**What to produce:** Everything in the listing below has to be repeated exactly, except the pictures.

**Dataset content:**
═══
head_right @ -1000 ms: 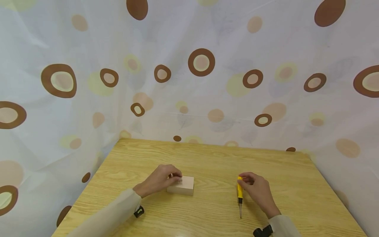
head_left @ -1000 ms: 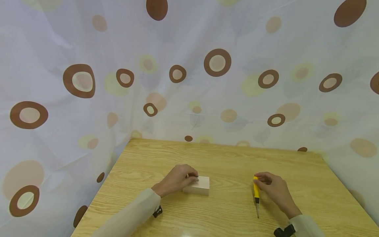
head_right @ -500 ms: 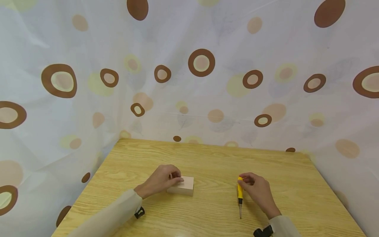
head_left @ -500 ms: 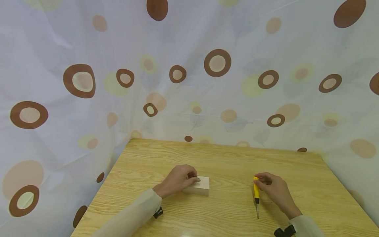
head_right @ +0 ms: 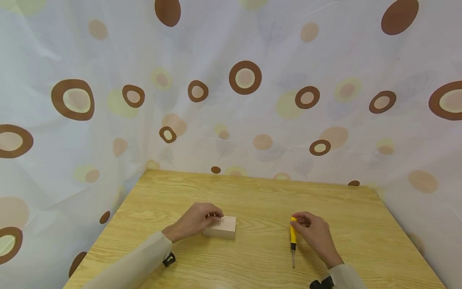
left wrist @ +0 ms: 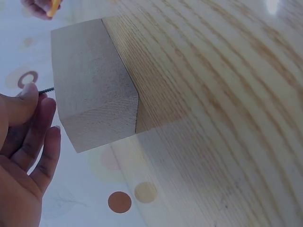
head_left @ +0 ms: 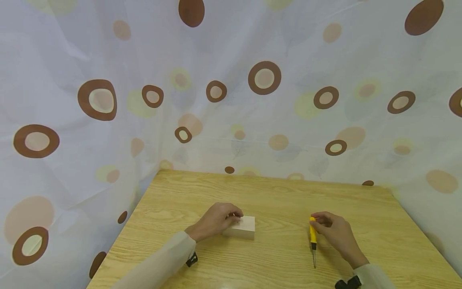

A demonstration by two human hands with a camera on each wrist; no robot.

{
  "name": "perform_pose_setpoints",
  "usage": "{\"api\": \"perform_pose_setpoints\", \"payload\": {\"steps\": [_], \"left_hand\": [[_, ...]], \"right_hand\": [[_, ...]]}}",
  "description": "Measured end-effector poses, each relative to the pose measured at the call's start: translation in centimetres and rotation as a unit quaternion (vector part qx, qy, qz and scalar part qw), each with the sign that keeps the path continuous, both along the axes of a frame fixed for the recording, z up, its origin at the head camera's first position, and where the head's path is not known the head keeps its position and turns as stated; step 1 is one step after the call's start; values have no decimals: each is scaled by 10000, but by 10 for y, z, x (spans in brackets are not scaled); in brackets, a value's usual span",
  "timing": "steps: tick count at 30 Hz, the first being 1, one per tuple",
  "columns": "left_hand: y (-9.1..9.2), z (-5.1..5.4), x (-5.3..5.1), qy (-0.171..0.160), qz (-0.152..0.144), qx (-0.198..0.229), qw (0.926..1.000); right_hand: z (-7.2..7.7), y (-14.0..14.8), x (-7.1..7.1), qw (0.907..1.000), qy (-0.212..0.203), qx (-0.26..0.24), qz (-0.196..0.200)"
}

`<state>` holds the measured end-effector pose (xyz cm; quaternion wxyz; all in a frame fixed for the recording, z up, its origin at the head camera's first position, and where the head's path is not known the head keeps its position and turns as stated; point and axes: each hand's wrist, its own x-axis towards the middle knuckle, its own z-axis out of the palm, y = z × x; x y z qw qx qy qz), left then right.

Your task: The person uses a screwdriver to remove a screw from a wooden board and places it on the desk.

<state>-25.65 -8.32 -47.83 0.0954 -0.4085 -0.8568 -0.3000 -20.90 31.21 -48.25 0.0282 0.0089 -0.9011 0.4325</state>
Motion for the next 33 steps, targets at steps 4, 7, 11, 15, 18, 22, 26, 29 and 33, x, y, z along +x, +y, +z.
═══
**Response area:**
head_right @ -1000 ms: 
head_left @ -1000 ms: 
head_right @ -500 ms: 
head_left @ -500 ms: 
head_right @ +0 ms: 
left wrist @ +0 ms: 
head_left @ +0 ms: 

A demonstration by two human hands with a camera on each wrist; no robot.

{
  "name": "perform_pose_setpoints",
  "usage": "{\"api\": \"perform_pose_setpoints\", \"payload\": {\"steps\": [_], \"left_hand\": [[_, ...]], \"right_hand\": [[_, ...]]}}",
  "description": "Measured end-effector poses, each relative to the pose measured at the call's start: translation in centimetres and rotation as a unit quaternion (vector part qx, qy, qz and scalar part qw), each with the sign that keeps the path continuous, both along the axes of a frame fixed for the recording, z up, its origin at the head camera's first position, and where the head's path is not known the head keeps its position and turns as stated; step 1 is one step after the call's start; values have no decimals: each is scaled by 10000, but by 10 for y, z, x (spans in brackets are not scaled); in brackets, a value's usual span",
  "timing": "steps: tick count at 30 Hz, the first being 1, one per tuple",
  "columns": "left_hand: y (-9.1..9.2), z (-5.1..5.4), x (-5.3..5.1), qy (-0.171..0.160), qz (-0.152..0.144), qx (-0.198..0.229), qw (0.926..1.000); right_hand: z (-7.2..7.7), y (-14.0..14.8), x (-7.1..7.1), qw (0.907..1.000), qy (-0.212..0.203), qx (-0.26..0.24), qz (-0.196..0.200)"
}

`<state>` holds the measured end-effector pose (xyz cm; quaternion wxyz; all in a frame fixed for the recording, z up, its origin at the head camera's first position, and where the head's path is not known the head keeps its position and turns as stated; point and axes: each hand's wrist, its own x-axis towards the middle knuckle, its own z-axis out of the palm, y = z × x; x y z qw qx qy qz), left then right.

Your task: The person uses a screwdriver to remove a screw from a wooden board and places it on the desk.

<state>-25.65 -8.32 -47.83 0.0954 -0.4085 -0.8568 -0.3000 -20.90 31.21 -48.25 0.0282 0.0089 -0.9011 0.4325</state>
Motion for the next 33 steps, targets at steps 4, 7, 11, 15, 18, 22, 26, 29 and 33, x, y, z along +x, +y, +z.

This is the complete answer to the exercise.